GIVEN INFORMATION »
☆ ☆ ☆ ☆ ☆

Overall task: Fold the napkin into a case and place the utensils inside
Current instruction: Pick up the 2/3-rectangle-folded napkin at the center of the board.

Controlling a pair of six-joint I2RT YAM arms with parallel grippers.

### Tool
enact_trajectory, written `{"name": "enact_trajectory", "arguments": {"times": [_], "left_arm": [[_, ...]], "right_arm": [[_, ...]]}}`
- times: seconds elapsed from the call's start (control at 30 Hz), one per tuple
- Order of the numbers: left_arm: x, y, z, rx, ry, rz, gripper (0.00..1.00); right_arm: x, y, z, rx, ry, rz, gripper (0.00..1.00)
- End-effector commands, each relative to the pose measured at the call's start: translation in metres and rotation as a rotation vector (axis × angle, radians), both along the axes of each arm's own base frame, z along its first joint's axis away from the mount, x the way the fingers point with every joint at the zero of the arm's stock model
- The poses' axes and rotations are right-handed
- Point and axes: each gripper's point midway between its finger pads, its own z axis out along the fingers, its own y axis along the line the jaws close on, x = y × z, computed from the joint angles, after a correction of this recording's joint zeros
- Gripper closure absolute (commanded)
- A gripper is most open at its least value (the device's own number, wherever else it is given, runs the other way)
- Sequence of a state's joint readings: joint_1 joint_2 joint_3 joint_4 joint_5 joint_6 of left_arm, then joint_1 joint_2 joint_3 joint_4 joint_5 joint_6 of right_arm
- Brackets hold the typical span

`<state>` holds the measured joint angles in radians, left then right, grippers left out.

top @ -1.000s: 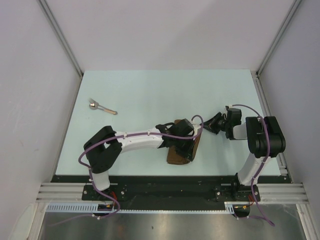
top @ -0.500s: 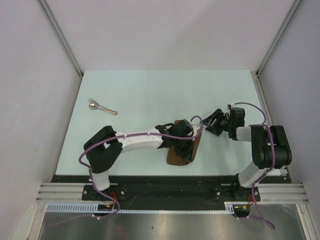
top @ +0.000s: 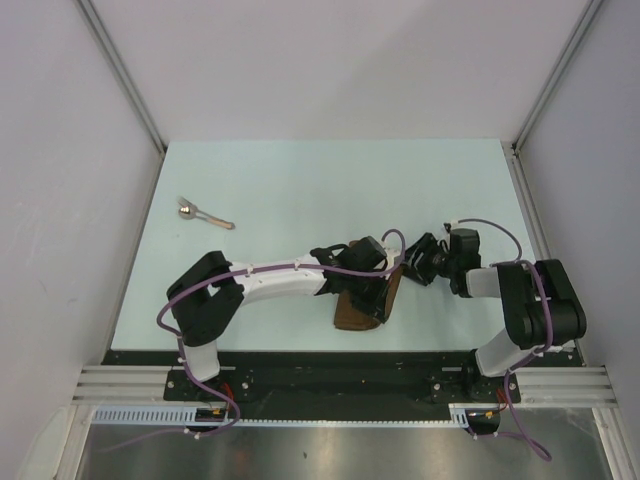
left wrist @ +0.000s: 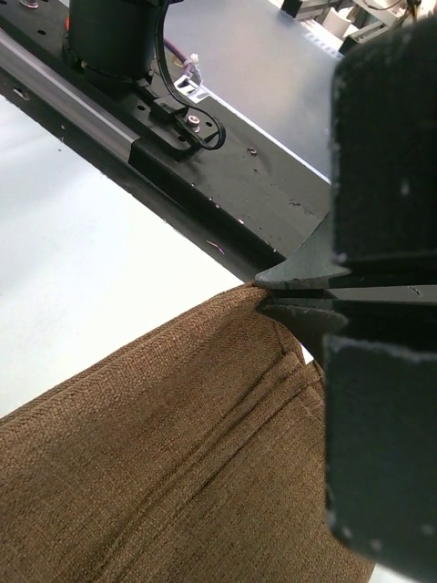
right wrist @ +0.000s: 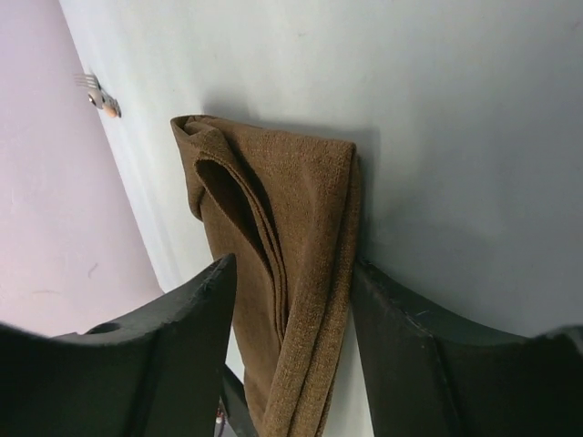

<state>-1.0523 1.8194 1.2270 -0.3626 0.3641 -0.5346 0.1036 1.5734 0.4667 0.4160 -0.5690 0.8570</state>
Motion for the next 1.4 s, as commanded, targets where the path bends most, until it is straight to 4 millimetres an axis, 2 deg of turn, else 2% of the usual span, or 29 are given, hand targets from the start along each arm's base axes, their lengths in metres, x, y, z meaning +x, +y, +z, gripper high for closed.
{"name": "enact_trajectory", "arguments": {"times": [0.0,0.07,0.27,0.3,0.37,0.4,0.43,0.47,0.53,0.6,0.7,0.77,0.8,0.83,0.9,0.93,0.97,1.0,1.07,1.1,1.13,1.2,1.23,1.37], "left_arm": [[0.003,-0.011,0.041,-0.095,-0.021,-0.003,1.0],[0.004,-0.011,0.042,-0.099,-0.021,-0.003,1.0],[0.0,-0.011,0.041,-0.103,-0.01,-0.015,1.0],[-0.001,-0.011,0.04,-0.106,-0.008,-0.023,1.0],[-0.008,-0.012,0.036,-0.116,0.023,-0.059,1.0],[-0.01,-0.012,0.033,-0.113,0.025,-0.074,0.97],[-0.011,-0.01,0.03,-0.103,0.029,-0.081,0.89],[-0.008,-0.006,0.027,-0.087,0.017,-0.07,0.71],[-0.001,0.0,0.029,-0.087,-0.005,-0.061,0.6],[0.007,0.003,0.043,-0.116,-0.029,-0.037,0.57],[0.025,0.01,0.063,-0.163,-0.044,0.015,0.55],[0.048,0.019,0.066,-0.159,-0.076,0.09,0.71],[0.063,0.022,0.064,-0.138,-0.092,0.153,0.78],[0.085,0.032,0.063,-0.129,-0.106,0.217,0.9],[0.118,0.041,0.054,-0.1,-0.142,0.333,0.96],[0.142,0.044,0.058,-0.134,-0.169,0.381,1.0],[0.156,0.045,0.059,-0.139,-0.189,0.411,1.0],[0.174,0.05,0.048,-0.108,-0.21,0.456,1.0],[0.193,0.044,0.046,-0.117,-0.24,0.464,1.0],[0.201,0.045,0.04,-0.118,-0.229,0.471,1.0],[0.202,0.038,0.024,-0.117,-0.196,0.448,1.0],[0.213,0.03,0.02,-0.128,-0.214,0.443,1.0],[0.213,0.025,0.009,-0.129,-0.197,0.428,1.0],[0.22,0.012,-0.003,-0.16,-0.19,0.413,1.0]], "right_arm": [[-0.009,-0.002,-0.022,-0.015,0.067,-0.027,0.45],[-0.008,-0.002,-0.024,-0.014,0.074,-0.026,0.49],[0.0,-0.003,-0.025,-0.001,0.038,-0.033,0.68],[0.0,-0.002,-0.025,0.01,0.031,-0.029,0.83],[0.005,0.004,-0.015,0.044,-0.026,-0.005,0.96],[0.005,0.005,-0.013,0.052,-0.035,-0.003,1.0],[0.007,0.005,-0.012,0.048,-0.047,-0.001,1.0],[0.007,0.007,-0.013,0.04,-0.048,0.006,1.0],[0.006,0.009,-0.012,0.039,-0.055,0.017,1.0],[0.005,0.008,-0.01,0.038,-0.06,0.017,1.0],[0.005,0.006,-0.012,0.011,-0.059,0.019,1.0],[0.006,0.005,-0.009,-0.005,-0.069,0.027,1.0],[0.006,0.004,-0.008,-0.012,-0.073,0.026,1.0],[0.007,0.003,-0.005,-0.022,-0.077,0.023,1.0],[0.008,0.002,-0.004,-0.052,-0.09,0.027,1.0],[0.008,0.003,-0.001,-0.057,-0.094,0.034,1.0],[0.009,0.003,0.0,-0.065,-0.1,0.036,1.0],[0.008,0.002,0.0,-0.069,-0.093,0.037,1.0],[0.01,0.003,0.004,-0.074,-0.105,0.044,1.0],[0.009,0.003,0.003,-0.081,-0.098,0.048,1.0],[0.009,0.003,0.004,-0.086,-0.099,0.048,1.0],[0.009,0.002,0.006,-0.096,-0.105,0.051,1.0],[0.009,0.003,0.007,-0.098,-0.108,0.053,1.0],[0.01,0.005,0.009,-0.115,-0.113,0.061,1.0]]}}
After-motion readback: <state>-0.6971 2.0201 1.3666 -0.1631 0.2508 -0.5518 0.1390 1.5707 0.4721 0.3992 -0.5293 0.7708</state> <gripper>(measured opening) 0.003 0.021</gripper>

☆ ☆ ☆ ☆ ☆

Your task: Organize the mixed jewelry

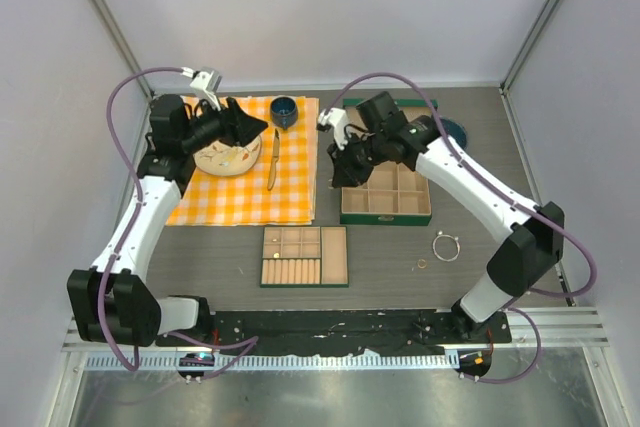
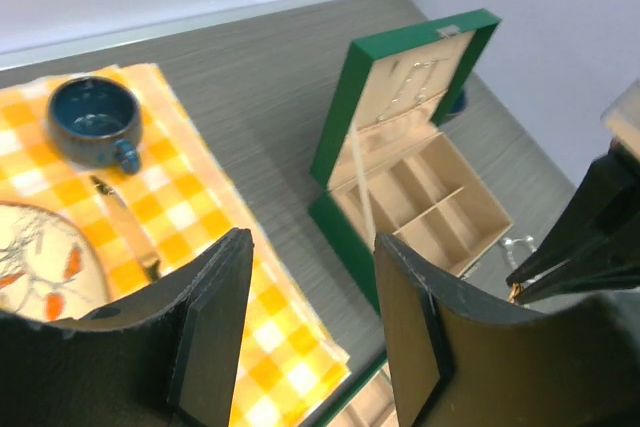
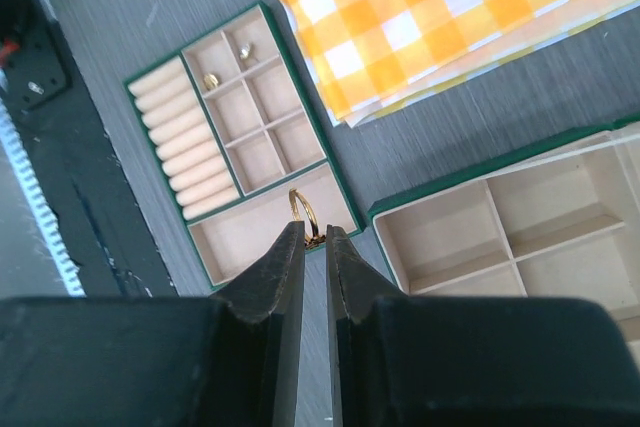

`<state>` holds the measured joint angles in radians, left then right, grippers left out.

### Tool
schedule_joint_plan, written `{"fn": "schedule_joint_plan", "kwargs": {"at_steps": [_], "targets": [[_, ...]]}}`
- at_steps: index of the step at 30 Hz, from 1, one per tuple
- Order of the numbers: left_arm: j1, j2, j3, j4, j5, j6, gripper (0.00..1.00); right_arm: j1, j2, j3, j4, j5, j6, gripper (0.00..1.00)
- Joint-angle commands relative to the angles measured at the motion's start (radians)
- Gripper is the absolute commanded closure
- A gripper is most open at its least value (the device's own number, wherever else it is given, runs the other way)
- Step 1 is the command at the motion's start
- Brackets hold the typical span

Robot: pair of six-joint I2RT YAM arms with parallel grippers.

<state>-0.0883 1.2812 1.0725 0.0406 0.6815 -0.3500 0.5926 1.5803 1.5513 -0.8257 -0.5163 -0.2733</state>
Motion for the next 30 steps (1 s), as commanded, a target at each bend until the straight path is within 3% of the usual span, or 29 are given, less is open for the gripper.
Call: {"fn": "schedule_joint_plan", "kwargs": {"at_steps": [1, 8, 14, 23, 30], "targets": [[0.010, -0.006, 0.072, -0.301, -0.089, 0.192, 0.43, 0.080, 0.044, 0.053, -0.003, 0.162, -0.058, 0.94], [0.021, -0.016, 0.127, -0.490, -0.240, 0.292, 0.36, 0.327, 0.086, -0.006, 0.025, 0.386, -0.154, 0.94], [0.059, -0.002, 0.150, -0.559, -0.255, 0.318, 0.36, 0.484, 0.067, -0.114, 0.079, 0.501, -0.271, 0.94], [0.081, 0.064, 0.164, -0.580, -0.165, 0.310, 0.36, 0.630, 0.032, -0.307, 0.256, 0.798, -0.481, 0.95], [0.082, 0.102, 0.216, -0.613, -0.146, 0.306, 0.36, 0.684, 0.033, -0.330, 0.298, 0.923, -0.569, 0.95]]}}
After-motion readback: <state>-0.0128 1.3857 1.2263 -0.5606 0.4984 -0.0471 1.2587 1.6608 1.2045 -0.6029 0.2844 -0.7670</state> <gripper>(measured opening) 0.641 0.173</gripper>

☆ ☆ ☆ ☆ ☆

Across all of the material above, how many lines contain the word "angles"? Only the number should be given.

4